The US House of Representatives voted Wednesday evening to hold Attorney General William Barr and Commerce Secretary Wilbur Ross in criminal contempt over their refusal to turn over subpoenaed documents concerning the Trump administration's drive to place a citizenship question on the 2020 census.
Sputnik

The House voted 230-198 to approve the censures of the two Trump Cabinet officials.

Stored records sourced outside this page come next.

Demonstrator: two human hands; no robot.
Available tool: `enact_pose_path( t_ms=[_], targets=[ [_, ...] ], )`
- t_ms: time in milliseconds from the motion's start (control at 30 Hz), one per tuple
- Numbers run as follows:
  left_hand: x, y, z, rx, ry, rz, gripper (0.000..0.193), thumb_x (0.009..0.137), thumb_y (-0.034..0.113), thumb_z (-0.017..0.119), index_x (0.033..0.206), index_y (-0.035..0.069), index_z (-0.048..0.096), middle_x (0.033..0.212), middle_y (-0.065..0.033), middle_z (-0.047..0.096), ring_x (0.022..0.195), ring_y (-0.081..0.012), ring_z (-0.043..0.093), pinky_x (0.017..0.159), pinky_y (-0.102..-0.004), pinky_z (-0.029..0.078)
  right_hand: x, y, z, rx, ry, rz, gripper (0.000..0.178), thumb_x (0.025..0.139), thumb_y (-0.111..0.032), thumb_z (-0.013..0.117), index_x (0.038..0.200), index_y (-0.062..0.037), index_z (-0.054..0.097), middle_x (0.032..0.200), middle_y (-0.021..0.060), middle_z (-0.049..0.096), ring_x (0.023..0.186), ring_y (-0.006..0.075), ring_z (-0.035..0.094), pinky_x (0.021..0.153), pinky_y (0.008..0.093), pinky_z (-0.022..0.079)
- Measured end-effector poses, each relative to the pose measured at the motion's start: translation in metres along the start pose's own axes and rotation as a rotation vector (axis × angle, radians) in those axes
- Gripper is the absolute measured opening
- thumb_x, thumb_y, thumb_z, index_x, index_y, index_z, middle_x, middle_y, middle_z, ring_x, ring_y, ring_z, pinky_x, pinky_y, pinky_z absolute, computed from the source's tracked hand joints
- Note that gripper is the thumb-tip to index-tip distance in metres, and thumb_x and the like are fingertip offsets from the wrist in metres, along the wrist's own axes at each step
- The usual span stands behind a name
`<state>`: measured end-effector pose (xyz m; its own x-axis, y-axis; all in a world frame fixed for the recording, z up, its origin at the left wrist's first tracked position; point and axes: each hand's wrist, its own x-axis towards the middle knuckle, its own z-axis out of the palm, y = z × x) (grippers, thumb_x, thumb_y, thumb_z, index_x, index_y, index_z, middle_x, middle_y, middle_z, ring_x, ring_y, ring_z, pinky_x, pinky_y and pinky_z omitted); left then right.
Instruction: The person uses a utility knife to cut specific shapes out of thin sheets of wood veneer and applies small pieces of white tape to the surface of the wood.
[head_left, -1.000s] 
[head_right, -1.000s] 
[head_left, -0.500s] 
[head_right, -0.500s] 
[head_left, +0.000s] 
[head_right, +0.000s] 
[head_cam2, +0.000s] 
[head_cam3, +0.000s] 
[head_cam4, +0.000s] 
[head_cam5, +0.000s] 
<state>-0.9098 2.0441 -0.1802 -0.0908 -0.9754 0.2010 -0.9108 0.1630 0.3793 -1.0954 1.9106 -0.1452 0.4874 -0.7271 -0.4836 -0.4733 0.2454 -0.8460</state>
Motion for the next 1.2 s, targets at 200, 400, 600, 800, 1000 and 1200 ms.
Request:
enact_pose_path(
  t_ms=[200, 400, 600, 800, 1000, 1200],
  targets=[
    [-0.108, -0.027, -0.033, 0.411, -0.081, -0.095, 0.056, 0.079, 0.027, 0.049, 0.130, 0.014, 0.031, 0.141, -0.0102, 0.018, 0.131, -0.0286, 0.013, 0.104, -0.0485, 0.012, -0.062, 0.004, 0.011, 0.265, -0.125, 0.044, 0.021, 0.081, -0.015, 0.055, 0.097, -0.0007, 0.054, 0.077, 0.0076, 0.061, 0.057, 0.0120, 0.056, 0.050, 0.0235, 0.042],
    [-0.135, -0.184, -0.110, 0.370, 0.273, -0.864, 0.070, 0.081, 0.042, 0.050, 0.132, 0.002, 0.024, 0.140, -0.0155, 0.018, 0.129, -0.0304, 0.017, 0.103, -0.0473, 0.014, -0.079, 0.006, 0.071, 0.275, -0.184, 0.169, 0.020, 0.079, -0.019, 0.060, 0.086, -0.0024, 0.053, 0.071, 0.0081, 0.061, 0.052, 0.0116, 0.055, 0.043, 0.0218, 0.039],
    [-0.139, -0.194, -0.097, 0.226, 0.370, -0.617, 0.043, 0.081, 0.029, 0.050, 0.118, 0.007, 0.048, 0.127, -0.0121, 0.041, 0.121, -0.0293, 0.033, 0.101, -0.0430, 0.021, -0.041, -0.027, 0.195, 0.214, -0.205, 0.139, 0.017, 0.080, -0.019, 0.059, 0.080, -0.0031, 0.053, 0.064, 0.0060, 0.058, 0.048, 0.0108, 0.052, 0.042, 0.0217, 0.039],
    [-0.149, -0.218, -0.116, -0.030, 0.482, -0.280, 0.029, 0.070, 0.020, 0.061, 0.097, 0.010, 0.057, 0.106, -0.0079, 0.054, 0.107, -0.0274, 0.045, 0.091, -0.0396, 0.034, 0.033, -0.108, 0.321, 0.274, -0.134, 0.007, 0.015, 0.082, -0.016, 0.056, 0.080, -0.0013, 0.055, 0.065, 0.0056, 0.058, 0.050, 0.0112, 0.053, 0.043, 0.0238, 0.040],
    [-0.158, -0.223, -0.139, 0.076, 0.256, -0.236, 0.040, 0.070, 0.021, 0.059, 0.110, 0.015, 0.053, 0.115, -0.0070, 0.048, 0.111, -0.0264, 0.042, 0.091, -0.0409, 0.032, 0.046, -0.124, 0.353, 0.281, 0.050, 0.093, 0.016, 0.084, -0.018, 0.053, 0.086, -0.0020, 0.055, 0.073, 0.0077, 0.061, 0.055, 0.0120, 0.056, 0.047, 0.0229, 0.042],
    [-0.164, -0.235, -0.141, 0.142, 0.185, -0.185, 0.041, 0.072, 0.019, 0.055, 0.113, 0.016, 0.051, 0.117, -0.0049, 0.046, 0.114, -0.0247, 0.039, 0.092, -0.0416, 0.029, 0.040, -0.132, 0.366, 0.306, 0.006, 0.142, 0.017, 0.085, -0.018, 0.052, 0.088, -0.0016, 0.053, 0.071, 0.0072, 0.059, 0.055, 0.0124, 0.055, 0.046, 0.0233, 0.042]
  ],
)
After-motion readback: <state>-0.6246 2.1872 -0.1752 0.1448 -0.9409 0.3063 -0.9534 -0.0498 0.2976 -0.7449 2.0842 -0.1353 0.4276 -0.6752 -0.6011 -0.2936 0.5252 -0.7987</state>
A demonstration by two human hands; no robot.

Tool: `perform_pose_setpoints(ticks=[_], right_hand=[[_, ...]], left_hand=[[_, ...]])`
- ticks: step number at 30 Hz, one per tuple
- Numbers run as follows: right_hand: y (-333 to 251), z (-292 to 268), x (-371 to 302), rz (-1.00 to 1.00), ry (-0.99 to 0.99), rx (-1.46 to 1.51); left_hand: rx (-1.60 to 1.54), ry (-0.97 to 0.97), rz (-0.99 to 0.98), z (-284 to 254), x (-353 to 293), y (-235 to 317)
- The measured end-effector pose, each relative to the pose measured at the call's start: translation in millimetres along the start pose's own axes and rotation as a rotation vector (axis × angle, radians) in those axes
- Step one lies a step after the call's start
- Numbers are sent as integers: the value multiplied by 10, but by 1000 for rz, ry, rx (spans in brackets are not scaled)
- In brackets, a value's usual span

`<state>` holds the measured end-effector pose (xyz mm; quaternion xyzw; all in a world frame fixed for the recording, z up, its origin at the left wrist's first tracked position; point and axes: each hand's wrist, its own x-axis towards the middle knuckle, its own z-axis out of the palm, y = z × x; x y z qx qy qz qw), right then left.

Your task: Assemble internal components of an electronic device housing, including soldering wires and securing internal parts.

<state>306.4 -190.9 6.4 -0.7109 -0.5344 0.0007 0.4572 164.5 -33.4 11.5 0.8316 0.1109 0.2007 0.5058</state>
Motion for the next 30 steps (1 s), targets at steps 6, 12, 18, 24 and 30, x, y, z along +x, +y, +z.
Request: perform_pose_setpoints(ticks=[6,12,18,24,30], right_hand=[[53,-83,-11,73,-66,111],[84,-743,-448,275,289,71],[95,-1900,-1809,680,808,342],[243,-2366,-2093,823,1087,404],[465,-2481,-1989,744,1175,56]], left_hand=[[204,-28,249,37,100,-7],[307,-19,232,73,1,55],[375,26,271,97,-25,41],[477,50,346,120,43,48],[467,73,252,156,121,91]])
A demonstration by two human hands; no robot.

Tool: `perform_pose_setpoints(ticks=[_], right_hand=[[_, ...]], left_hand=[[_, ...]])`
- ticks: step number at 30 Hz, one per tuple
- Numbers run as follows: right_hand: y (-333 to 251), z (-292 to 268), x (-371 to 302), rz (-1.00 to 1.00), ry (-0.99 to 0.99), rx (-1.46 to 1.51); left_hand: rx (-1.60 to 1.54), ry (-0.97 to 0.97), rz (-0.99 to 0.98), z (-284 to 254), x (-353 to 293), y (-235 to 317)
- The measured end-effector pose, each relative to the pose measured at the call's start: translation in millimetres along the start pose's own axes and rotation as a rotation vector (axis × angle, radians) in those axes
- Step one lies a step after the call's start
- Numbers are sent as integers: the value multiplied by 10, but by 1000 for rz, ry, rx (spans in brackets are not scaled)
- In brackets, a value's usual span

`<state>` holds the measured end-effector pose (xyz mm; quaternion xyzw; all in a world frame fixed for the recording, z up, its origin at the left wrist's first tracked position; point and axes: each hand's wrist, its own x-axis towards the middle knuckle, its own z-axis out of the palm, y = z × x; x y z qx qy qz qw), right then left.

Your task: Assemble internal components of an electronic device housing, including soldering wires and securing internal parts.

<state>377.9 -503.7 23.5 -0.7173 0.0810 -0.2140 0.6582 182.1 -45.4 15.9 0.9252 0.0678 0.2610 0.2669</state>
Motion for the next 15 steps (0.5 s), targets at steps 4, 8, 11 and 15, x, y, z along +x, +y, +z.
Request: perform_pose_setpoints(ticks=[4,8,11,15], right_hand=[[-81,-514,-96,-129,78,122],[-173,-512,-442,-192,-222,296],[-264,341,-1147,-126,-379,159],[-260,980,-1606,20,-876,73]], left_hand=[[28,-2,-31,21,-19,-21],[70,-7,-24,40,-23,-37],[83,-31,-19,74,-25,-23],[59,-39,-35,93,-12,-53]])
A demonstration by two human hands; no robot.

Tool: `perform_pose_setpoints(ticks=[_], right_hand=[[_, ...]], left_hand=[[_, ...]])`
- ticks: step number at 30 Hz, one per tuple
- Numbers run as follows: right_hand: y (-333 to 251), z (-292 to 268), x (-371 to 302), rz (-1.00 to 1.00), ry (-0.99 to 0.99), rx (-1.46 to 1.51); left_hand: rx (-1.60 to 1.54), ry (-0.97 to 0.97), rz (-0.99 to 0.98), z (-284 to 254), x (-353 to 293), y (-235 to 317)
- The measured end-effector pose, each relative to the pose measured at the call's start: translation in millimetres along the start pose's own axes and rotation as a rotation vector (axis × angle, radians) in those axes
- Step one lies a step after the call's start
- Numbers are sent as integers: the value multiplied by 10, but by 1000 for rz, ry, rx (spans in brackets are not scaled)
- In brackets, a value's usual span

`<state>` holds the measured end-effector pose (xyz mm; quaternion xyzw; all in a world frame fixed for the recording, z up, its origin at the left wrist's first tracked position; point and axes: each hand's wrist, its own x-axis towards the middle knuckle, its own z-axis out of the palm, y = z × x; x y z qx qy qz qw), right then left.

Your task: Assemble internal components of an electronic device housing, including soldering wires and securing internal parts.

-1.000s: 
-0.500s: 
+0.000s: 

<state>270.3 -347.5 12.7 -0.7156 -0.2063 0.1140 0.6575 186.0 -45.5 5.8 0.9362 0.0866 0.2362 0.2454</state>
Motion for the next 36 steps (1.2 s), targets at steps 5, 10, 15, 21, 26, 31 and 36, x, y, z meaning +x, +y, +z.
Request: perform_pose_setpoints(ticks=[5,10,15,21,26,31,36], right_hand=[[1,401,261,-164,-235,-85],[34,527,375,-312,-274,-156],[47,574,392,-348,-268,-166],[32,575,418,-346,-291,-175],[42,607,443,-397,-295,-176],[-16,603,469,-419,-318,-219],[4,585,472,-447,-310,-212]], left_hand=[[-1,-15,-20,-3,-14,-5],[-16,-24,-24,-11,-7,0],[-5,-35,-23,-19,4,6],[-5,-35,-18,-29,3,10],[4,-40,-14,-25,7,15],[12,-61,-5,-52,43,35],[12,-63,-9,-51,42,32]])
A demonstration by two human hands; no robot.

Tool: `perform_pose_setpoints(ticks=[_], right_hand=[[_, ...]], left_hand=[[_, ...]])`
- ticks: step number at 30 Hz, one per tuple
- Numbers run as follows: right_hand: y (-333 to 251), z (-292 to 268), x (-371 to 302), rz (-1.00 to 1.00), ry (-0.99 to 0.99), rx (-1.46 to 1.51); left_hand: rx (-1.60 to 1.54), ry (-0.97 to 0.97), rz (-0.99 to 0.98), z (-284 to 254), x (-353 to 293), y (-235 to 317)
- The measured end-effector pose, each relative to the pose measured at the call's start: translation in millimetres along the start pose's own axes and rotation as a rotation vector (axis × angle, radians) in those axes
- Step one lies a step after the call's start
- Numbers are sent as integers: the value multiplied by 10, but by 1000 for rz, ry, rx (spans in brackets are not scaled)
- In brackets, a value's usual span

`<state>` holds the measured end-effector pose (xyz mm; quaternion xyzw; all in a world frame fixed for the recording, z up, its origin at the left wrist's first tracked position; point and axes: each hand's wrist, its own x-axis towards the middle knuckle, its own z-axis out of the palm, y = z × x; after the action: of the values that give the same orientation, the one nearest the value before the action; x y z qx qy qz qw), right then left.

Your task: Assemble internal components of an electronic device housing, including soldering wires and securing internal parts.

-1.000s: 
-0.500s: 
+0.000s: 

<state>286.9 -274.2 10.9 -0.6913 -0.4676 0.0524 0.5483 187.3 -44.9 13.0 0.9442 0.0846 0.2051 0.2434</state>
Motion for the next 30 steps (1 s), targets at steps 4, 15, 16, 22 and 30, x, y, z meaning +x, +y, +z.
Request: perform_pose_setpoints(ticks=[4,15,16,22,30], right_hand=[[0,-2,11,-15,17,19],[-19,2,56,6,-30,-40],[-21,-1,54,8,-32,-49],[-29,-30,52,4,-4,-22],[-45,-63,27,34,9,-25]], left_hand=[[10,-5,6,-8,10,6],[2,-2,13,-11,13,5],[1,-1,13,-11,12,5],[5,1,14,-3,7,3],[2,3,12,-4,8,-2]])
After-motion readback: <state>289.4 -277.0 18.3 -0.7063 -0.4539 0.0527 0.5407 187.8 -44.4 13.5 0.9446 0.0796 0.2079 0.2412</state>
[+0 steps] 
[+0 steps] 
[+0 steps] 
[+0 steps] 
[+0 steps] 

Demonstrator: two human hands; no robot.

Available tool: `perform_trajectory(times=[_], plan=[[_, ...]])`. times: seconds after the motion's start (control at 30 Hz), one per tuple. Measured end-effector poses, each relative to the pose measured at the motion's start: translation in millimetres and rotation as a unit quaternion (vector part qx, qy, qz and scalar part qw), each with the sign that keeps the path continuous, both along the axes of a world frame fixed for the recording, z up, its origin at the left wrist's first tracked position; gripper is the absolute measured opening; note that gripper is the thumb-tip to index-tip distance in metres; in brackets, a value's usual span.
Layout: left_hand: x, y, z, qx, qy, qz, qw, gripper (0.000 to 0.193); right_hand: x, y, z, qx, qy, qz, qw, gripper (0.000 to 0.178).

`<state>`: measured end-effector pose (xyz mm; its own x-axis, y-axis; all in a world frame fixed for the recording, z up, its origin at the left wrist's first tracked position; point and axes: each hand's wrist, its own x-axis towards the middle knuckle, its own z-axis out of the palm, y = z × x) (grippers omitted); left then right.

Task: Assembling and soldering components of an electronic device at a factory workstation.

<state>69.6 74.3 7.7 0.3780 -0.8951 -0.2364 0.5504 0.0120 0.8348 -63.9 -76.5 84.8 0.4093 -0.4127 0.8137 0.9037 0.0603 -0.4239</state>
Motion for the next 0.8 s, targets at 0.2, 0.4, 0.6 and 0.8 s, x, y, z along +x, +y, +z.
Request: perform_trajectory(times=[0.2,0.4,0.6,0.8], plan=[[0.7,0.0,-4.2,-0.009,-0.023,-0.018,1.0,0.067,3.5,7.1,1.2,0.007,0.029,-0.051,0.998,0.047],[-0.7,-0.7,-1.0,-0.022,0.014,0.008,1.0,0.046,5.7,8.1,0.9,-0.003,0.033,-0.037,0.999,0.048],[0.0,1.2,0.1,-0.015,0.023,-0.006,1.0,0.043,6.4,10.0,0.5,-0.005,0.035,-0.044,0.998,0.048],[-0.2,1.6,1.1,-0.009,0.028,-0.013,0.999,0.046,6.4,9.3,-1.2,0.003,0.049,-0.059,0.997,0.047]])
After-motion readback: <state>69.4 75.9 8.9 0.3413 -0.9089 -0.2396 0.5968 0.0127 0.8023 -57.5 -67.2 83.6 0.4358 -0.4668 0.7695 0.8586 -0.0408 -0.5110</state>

Democratic leaders have alleged the administration harbors ulterior motives for the citizenship question, saying the goal is not simply to better enforce the Voting Rights Act, but to try and eliminate non-citizens from demographic information, which determines the allocation of both federal funds as well as distribution of voting districts.

“It is bigger than the census. It is about protecting the integrity of the Congress of the United States of America,” Rep. Elijah Cummings (D-MD) said on the House floor Wednesday. “We need to understand how and why the Trump administration tried to add a question based on pretext so that we can consider reforms to ensure that this never happens again.”

However, Ross told Fox Business that his office furnished lawmakers with 14,000 pages of documents related to the census, only excluding about 15 pages the Trump administration has said are protected under the aegis of executive privilege.

The vote now enables a US federal court to compel Ross and Barr to comply with the subpoenas.

The US Supreme Court struck down the citizenship question on June 27, saying the Trump administration's reasoning was "contrived."

The House Oversight Committee voted last month to send the issue to the full chamber for consideration, with Cummings, who chairs the committee, saying the two were "complicit" in a "cover-up" in the Trump administration's disregard for the US Constitution and attempts to disrupt congressional oversight authority.